I have a time course small RNA data from an infection of a pathogen in a plant. The aim is to see how the small RNA produced by both is linked to the responses of both to the infection.

What I was thinking was to combine the raw data and perform mirdeep2 to identify the small RNA reference set to count against although not sure if this will affect the output rather than identifying individual time points and combine the reference set. Then count using the quantifier script from mirdeep2. I'm using no known small RNA for the fungal part as can't find any but I am using the host and related small RNA for the plant found on the mirbase website.

I'm not sure whether to try mirdeep-p for the plant side yet which maybe is preferable as they say they have improved it for plants or just stick with mirdeep2?

It would be great if anyone could comment on whether the above plans sound reasonable or if there are limitations to it and if you think other methods would give a better result. I tried out the UEA software package but got some errors so haven't pursued it further. Once we get a counts table we will most likely pass it on to the stats people and the biologist can blast to identify the targets of those deferentially expressed.
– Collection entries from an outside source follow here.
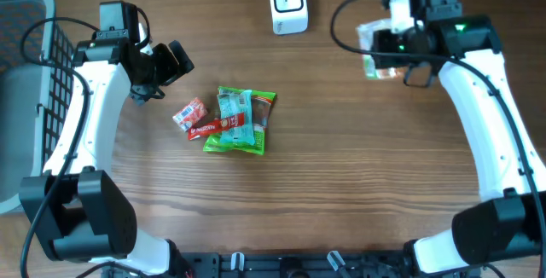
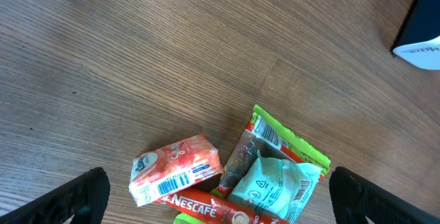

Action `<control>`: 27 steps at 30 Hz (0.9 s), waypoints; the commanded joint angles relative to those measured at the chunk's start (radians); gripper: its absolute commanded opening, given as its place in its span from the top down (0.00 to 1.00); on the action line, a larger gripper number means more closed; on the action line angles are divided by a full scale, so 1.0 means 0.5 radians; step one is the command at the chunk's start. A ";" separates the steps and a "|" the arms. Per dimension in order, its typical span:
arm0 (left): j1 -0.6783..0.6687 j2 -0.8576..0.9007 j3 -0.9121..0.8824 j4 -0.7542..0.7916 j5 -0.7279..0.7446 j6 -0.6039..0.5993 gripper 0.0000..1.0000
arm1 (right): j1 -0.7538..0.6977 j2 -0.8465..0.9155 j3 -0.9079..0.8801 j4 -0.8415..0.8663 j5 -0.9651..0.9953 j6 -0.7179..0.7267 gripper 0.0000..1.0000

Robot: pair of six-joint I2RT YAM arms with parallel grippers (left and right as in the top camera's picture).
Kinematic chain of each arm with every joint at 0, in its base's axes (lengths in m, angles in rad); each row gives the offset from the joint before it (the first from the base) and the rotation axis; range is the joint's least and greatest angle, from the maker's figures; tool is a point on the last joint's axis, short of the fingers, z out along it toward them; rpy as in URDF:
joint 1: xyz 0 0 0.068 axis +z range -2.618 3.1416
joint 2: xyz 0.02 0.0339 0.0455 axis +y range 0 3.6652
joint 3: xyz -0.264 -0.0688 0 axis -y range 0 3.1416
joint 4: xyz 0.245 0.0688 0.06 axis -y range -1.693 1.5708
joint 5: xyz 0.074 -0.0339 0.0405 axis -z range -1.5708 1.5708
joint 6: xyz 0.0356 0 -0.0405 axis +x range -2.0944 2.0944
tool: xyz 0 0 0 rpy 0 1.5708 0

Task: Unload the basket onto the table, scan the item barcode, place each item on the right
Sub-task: 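Carry the cup noodles rightward and set it upright on the table, then move the right gripper over the pile toward the mint-green snack pack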

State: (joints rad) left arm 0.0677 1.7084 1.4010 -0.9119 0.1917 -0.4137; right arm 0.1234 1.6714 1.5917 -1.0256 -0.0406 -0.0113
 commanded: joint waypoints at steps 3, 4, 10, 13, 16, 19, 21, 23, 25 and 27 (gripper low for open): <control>0.004 0.001 0.001 0.005 -0.005 -0.012 0.00 | -0.166 -0.012 -0.466 0.224 0.073 0.009 0.50; 0.004 0.001 0.001 0.005 -0.005 -0.012 0.00 | -0.186 -0.012 -0.520 0.273 0.127 0.008 0.50; 0.004 0.001 0.001 0.005 -0.005 -0.012 0.00 | -0.248 -0.002 -0.806 0.671 0.320 -0.069 0.50; 0.004 0.001 0.001 0.005 -0.005 -0.012 0.00 | -0.248 0.033 -0.905 0.774 0.321 -0.069 0.49; 0.004 0.001 0.001 0.005 -0.005 -0.012 0.00 | -0.248 0.069 -0.973 0.835 0.329 -0.076 0.28; 0.004 0.001 0.001 0.005 -0.005 -0.012 0.00 | -0.248 0.067 -0.965 0.821 0.330 -0.083 0.07; 0.004 0.001 0.001 0.005 -0.005 -0.012 0.00 | -0.248 0.024 -0.842 0.731 0.334 -0.080 0.04; 0.004 0.001 0.001 0.005 -0.005 -0.012 0.00 | -0.242 -0.027 -0.661 0.610 0.276 -0.076 0.03; 0.004 0.001 0.001 0.005 -0.005 -0.012 0.00 | -0.240 -0.078 -0.410 0.445 0.038 -0.075 0.03; 0.004 0.001 0.001 0.005 -0.005 -0.012 0.00 | -0.234 -0.107 -0.209 0.304 -0.317 -0.074 0.04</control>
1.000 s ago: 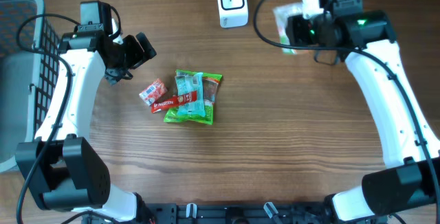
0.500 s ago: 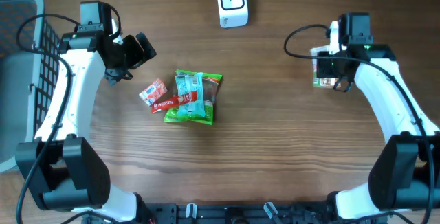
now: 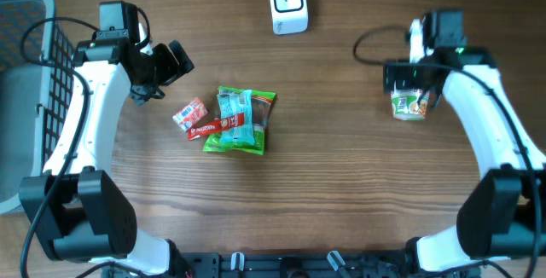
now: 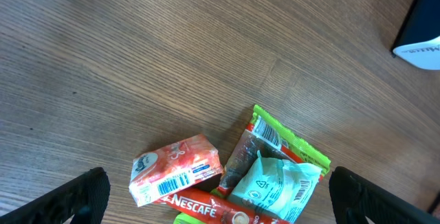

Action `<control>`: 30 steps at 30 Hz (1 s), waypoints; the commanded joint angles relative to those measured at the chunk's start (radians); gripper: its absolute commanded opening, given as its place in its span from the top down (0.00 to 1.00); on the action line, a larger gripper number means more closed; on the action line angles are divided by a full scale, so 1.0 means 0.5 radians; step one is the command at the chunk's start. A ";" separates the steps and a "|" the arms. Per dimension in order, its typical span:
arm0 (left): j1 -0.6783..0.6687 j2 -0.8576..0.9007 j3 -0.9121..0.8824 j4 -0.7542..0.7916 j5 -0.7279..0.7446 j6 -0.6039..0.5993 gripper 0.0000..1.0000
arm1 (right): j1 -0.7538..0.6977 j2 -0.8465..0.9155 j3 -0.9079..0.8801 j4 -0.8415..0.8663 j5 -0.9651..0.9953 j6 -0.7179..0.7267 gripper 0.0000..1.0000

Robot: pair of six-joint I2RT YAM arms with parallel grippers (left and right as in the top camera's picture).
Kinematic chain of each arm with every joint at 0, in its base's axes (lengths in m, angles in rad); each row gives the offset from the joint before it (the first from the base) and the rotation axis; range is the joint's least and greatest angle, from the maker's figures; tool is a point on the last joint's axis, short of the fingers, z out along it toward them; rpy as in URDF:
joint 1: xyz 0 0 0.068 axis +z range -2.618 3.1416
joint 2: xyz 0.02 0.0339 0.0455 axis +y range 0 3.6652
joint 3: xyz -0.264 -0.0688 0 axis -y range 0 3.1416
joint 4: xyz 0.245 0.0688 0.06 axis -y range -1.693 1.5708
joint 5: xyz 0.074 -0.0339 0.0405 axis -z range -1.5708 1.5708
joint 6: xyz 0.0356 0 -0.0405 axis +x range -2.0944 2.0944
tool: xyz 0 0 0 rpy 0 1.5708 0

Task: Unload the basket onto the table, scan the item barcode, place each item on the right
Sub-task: 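Move the right gripper over the pile toward the mint-green snack pack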

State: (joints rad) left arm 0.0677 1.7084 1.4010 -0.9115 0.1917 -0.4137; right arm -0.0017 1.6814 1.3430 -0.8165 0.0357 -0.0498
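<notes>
The white scanner (image 3: 287, 3) stands at the table's back edge. My right gripper (image 3: 411, 90) sits far to its right, shut on a green, white and orange snack packet (image 3: 409, 107) low over the table. My left gripper (image 3: 162, 63) hangs open above a small pile. In the pile are an orange box (image 4: 175, 169) with its barcode facing up, a red Nescafe stick (image 4: 220, 207), a teal pouch (image 4: 275, 186) and a green packet (image 4: 285, 148). In the left wrist view the left gripper (image 4: 220, 196) holds nothing, and its black fingers (image 4: 75, 196) frame the pile.
A grey wire basket (image 3: 26, 73) stands at the far left edge. A corner of the scanner (image 4: 419, 49) shows at the top right of the left wrist view. Cables trail from both arms near the back of the table.
My right gripper has moved with the snack packet from just right of the scanner, forward and further right, and lower toward the table. The left arm and the pile have not moved.
My right arm was at the back by the scanner. Then it held the snack packet beside the scanner. Later the packet was away to the scanner's right, and now it is down at the right side of the table. The left gripper stayed open over the pile throughout.
</notes>
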 commanded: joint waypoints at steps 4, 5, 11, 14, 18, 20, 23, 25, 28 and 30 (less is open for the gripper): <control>0.004 0.001 0.001 0.004 -0.005 -0.012 0.00 | 0.150 -0.128 0.320 -0.193 -1.072 0.095 0.15; 0.004 0.001 0.001 0.005 -0.005 -0.012 0.00 | 0.248 -0.122 0.282 -0.168 -1.147 0.160 0.17; 0.004 0.001 0.001 0.005 -0.005 -0.012 0.00 | 0.906 0.016 0.117 0.140 -1.115 0.372 0.21; 0.004 0.001 0.001 0.005 -0.005 -0.012 0.00 | 1.333 0.220 0.104 0.322 -0.745 0.589 0.23; 0.004 0.001 0.001 0.005 -0.005 -0.012 0.00 | 1.669 0.442 0.104 0.457 -0.248 0.785 0.23; 0.004 0.001 0.001 0.005 -0.005 -0.012 0.00 | 1.734 0.498 0.104 0.480 -0.153 0.917 0.31; 0.004 0.001 0.001 0.005 -0.005 -0.012 0.00 | 1.742 0.525 0.103 0.495 -0.153 1.051 0.37; 0.004 0.001 0.001 0.005 -0.005 -0.012 0.00 | 1.743 0.526 0.103 0.564 -0.153 1.050 0.36; 0.004 0.001 0.001 0.005 -0.005 -0.012 0.00 | 1.743 0.554 0.103 0.643 -0.153 1.131 0.40; 0.004 0.001 0.001 0.005 -0.005 -0.012 0.00 | 1.743 0.600 0.103 0.649 -0.153 1.211 0.46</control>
State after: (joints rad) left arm 0.0677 1.7084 1.4010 -0.9119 0.1917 -0.4137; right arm 0.8700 1.9350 1.4048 -0.4995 -0.0658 0.4801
Any suggestions welcome, not handled this type of data before.

It looks like miRdeep* has support for only a few species (http://sourceforge.net/projects/mirdeepstar/files/Index_files/).

What species are you working with? Do they have Ensembl annotations?

If not, you might want to combine reads from all runs and then use mireap (http://sourceforge.net/projects/mireap/) to identify microRNA genes in each organism.

Then generate a hybrid reference sequence to map your small RNA reads against for quantification of miR expression.